Long Form
Author: Nadia John
Publisher: H*d*ng Press (2024)
Long Form is a book-length prose poem inspired by the writing style(s) of John Ashbery, Robert Walser’s ingenious interiority and the various writings by Paul Klee on the nature of drawing, (or as he once called it): “a line going for a walk.”
Long Form is about the relationship of poesis to the process of birthing an image through illustration in a metaphysical sense. It is also about the parallels in linguistic illustration to visual illustration.

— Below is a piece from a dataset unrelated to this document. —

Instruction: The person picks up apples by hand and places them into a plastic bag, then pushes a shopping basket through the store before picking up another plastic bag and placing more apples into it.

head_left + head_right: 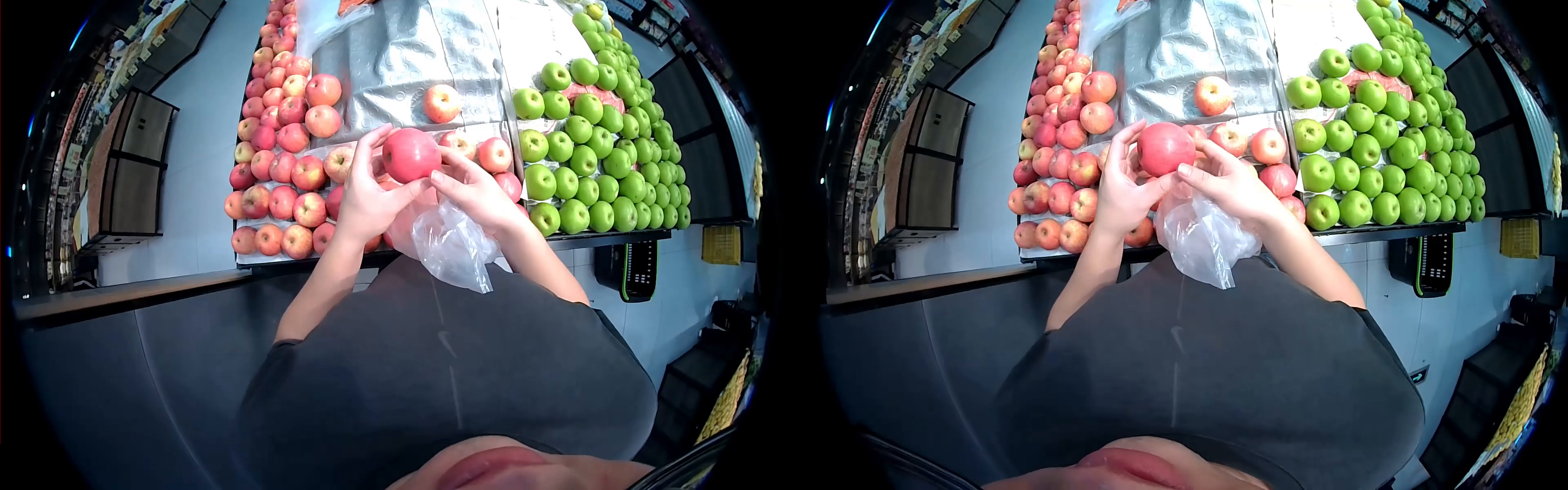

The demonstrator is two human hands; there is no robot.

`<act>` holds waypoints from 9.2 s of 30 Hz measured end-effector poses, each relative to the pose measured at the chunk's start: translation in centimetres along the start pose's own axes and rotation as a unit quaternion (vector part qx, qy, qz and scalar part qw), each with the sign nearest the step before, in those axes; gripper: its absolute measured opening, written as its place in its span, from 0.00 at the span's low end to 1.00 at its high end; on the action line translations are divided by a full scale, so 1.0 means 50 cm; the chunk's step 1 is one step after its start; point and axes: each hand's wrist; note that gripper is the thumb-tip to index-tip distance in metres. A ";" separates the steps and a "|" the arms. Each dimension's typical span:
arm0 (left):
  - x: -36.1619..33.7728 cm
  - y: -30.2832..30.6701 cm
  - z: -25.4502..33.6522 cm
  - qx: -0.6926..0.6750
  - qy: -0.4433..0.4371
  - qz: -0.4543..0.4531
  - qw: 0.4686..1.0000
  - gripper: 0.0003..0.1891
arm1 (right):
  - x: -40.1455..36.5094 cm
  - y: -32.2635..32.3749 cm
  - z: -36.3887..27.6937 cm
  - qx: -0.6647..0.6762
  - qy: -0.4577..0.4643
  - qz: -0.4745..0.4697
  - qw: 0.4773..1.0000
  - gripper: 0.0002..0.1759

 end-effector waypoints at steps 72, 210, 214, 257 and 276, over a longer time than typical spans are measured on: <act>-0.009 0.158 -0.044 -0.203 0.107 0.345 0.910 0.07 | -0.044 0.224 -0.061 0.142 0.197 0.309 0.920 0.15; 0.072 -0.255 0.303 0.167 -0.258 -0.079 0.948 0.06 | -0.226 0.414 -0.209 -0.136 0.444 0.248 0.850 0.42; 0.071 -0.220 0.312 0.079 -0.255 -0.113 0.957 0.07 | -0.271 0.299 -0.113 0.071 0.389 0.106 0.912 0.62; -0.676 -1.445 0.249 0.030 -0.430 -0.543 0.721 0.11 | -1.323 0.615 0.167 0.009 0.237 0.643 0.729 0.07; -0.638 -2.320 -0.121 -0.019 -0.053 -0.581 0.812 0.12 | -1.795 1.341 0.004 0.295 0.412 0.743 0.438 0.07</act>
Point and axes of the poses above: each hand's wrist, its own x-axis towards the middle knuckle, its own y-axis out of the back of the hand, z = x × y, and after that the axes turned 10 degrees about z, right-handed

The paintings, photos and drawings on the cover, were originally positioned alongside and between poems as a way to complement the rhythm of the language. The placement of the images, i.e. sequentially, was decided upon arbitrarily. Many of the drawings are minimalist, opaque and not fully developed. in an effort to call back to a major theme of the book: poesis’ relationship to illustration. They speak of color/form rather than of a manifested time/place. You can consider their theses individually and as a collection, as a whole.
There is no strongly intentioned beginning or end to any of the “poems.” Where you feel a beginning and end becomes it where it begins and ends.
And if you find a protagonist stationed in the world there isn’t one. A pronoun is a buttery vehicle; a phantasmagoric device used to move an equally phantasmagoric image and nothing more.